Provide the data again in its entirety, exactly as given.

GIVEN MATERIAL =>
-=-=-

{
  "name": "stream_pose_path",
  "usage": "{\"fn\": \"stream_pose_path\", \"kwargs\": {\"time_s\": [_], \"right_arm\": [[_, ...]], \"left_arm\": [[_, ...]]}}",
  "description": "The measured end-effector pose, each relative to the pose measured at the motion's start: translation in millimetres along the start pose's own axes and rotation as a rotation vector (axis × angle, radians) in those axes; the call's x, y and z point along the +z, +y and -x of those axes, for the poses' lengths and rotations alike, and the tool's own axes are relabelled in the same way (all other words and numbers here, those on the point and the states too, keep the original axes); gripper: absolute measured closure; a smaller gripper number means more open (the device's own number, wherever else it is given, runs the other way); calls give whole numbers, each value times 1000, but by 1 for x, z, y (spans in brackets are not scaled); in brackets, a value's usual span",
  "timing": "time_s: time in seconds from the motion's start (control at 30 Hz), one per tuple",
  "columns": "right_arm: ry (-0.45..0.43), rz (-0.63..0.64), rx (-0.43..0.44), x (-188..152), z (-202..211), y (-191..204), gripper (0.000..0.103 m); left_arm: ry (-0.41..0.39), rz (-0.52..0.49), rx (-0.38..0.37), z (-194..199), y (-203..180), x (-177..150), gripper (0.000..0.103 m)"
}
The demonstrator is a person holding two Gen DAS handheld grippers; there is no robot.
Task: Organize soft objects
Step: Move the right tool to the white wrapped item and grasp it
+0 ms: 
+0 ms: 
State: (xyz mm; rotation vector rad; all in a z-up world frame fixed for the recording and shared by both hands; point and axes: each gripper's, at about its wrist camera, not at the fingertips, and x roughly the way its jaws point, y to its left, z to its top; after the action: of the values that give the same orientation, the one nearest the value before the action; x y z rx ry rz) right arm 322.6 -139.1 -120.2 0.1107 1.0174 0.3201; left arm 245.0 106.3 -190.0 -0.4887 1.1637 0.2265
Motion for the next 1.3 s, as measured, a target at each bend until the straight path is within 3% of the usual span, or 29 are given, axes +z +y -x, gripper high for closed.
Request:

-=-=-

OUTPUT OF THE EXERCISE =>
{
  "name": "stream_pose_path",
  "usage": "{\"fn\": \"stream_pose_path\", \"kwargs\": {\"time_s\": [_], \"right_arm\": [[_, ...]], \"left_arm\": [[_, ...]]}}",
  "description": "The measured end-effector pose, each relative to the pose measured at the motion's start: translation in millimetres along the start pose's own axes and rotation as a rotation vector (axis × angle, radians) in those axes; the call's x, y and z point along the +z, +y and -x of those axes, for the poses' lengths and rotations alike, and the tool's own axes are relabelled in the same way (all other words and numbers here, those on the point and the states too, keep the original axes); gripper: absolute measured closure; a smaller gripper number means more open (the device's own number, wherever else it is given, runs the other way); calls give whole numbers, each value times 1000, but by 1 for x, z, y (spans in brackets are not scaled); in brackets, a value's usual span",
  "timing": "time_s: time in seconds from the motion's start (control at 30 Hz), one per tuple",
  "columns": "right_arm: ry (-0.45..0.43), rz (-0.63..0.64), rx (-0.43..0.44), x (-188..152), z (-202..211), y (-191..204), gripper (0.000..0.103 m); left_arm: ry (-0.41..0.39), rz (-0.52..0.49), rx (-0.38..0.37), z (-194..199), y (-203..180), x (-177..150), gripper (0.000..0.103 m)"
}
The demonstrator is a person holding two Gen DAS handheld grippers; there is no robot.
Task: Organize soft objects
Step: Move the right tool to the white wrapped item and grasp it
+0 ms: 
+0 ms: 
State: (xyz mm; rotation vector rad; all in a z-up world frame fixed for the recording and shared by both hands; point and axes: each gripper's, at about its wrist camera, not at the fingertips, and x roughly the way its jaws point, y to its left, z to its top; after the action: of the values that give the same orientation, the one nearest the value before the action; x y z rx ry rz) right arm 322.6 -139.1 -120.2 0.1107 1.0174 0.3201; left arm 245.0 106.3 -190.0 -0.4887 1.1637 0.2265
Motion for the next 1.3 s, as measured, a target at each bend until the straight path is within 3% of the usual span, or 29 are given, axes +z +y -x, gripper high for closed.
Request:

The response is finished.